Try it
Only lines containing "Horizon" belong in the answer, each copied from the entries below.

⟨

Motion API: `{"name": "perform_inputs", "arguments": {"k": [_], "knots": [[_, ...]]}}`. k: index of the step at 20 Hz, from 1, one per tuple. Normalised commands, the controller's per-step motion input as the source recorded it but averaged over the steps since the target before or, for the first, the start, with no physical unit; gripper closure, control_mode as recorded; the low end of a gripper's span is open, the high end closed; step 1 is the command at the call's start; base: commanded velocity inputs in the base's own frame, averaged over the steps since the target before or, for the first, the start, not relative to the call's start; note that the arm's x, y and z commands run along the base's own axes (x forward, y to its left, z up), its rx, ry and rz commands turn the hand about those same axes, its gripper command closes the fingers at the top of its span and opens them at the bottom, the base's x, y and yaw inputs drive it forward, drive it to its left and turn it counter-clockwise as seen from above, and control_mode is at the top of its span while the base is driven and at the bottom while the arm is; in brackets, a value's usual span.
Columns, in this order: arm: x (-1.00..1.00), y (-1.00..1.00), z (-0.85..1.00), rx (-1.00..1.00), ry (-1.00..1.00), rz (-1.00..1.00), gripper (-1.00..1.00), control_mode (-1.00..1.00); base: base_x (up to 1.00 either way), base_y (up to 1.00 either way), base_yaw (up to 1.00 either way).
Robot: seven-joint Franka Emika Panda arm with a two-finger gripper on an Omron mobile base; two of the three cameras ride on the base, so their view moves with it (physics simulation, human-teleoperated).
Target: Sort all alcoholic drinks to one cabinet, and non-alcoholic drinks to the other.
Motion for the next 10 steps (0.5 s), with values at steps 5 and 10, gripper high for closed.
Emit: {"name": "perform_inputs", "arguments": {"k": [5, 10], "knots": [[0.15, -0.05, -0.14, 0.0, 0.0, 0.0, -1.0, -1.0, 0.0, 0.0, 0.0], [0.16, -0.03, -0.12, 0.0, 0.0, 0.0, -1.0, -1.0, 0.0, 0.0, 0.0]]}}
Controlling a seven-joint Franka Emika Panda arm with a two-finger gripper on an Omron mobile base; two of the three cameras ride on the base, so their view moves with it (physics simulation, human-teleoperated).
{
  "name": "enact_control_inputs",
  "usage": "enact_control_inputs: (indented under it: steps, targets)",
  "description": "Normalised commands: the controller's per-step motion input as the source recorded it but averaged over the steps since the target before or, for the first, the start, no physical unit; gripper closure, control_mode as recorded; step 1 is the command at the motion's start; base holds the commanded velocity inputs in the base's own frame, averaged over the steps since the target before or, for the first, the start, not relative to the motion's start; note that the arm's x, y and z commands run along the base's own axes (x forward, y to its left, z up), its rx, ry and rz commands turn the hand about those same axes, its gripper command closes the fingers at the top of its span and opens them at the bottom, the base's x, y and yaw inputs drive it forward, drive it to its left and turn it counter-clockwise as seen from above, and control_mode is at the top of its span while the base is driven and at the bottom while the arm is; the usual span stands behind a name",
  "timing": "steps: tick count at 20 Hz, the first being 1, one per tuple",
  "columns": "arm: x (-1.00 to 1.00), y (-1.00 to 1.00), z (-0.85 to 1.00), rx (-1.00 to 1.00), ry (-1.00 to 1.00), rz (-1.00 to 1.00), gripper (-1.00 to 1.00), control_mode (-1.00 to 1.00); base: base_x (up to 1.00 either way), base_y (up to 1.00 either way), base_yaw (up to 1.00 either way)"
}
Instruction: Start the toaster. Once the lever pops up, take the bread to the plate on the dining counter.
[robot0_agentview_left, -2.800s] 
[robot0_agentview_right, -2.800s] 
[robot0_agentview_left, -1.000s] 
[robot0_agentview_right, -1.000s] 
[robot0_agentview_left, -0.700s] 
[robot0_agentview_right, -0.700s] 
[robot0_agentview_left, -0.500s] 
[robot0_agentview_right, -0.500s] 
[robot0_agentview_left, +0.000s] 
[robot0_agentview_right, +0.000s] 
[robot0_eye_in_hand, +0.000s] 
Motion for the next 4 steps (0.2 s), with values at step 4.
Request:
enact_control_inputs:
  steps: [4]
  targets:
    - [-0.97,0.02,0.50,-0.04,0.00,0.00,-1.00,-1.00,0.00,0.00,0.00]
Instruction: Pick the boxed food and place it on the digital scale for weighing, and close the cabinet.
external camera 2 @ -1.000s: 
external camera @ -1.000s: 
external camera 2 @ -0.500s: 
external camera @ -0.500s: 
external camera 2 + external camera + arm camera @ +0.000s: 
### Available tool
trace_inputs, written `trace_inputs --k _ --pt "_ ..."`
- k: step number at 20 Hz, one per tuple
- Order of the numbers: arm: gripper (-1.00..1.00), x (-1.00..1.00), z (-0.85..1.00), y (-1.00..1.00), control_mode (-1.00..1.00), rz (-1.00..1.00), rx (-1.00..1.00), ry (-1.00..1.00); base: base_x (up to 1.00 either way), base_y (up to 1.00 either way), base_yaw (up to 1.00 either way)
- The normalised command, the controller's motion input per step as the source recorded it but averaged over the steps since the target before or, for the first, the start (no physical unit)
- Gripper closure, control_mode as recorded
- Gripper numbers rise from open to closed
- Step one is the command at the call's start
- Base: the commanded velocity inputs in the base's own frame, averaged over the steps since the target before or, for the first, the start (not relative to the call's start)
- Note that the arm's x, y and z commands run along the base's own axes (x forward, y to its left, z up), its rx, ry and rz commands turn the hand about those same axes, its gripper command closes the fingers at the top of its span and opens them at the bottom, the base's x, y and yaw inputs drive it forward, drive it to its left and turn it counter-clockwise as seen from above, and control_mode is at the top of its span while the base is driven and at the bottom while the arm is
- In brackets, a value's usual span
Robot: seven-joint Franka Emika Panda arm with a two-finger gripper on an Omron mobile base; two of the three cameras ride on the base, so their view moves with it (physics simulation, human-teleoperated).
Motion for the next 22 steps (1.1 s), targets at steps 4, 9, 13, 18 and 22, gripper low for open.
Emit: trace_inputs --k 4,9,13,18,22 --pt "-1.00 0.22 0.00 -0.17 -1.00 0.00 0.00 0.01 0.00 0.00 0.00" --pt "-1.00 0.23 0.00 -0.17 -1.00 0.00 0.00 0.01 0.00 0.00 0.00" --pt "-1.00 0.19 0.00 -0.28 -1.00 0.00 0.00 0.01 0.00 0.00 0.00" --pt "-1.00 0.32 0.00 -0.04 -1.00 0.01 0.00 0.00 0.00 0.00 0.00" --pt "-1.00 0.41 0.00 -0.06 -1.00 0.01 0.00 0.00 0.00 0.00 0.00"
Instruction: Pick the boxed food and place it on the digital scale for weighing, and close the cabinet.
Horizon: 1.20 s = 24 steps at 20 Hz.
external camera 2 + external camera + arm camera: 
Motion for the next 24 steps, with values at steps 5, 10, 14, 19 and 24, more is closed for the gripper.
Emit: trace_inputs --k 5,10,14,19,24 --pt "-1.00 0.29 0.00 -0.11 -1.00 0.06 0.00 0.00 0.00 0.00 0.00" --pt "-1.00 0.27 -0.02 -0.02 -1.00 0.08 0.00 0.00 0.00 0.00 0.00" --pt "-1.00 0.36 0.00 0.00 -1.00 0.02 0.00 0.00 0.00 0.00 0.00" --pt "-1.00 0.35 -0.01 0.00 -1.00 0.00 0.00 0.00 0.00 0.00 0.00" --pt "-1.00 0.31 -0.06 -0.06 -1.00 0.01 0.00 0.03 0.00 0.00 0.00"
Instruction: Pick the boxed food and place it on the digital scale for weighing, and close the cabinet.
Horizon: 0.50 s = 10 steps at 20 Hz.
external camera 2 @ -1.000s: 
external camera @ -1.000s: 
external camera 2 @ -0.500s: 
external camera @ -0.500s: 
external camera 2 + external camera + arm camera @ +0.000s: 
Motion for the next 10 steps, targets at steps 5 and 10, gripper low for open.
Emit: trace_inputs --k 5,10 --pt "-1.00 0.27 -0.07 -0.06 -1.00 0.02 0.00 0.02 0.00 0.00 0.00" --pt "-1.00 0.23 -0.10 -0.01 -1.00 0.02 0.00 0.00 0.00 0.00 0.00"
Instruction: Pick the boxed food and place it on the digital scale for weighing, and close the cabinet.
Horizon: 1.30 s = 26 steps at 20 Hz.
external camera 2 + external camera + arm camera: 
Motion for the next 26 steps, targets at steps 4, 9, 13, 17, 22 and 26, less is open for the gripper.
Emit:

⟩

Solution for this problem
Horizon: 1.20 s = 24 steps at 20 Hz.
Horizon: 0.50 s = 10 steps at 20 Hz.
Horizon: 1.30 s = 26 steps at 20 Hz.

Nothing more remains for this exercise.